American investors bought in the first six months of 2013 $65 billion worth of European stocks, the highest amount for the first half of the year in the past 36 years, according to a report by the European division of Goldman Sachs that uses U.S. Treasury data.
Stock acquisitions were made by pension funds and other large investors in the U.S. at the highest level since 1977, seen as a sign of confidence in Europe’s ability to recover from the sovereign debt crisis, according to the Financial Times.
Signs of economic recovery and rising business confidence and also the expectations of corporate results in the second half of the year reflected in higher stock quotes restored the interest of American investors in shares of European companies.
“The economic story makes Europe a good bet. We expect European equities to keep rising as the continent recovers,” said the chief of the international equity division at Goldman Sachs Asset Management, Eddie Perkins.
“We see earnings surprising on the upside, which will act like a tailwind for European equities,” said Robert Parkes, equity strategist at HSBC.
According to the British group HSBC, European stocks are still undervalued by 15 percent compared to the long term average, despite increases in the past year. Quotations European stock markets rose 27 % from last June.
Capital markets are still facing substantial risks, including a possible U.S. attack on Syria, fears of instability in emerging markets, and the possibility of further worsening of the eurozone crisis.
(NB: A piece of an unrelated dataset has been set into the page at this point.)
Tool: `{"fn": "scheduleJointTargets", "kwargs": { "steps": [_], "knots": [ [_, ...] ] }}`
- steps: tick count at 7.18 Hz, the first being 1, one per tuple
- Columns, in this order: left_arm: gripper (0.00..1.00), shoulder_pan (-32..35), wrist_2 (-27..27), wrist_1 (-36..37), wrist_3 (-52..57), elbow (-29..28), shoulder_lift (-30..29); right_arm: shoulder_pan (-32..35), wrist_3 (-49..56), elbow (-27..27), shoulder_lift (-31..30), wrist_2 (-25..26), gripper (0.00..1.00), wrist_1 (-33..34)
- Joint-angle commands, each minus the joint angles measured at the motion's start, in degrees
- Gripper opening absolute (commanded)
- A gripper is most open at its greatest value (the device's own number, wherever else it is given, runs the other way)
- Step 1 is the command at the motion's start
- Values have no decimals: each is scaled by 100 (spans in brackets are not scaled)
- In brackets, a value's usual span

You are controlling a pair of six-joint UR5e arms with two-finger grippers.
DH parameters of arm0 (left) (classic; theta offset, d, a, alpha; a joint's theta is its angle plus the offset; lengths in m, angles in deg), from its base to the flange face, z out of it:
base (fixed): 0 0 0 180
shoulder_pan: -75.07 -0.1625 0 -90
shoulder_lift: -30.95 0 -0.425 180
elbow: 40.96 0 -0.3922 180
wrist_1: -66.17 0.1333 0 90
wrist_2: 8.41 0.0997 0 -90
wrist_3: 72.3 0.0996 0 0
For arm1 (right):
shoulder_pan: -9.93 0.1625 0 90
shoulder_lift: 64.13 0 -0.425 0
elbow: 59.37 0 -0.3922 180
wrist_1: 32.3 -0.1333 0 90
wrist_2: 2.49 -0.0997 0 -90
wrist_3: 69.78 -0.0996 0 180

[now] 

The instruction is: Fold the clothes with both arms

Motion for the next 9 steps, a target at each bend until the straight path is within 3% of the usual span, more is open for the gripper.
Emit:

Poor development of emerging markets is particularly a concern for European companies as they get about a third of revenues from such regions. A stronger than expected downturn would affect earnings and profits of companies in Europe.
Despite the risks, the fact that European equities are still cheap, encourages U.S. funds to investing more, according to the Financial Times. Preferred sectors for investment by Goldman Sachs and HSBC are financial, telecom and utilities businesses.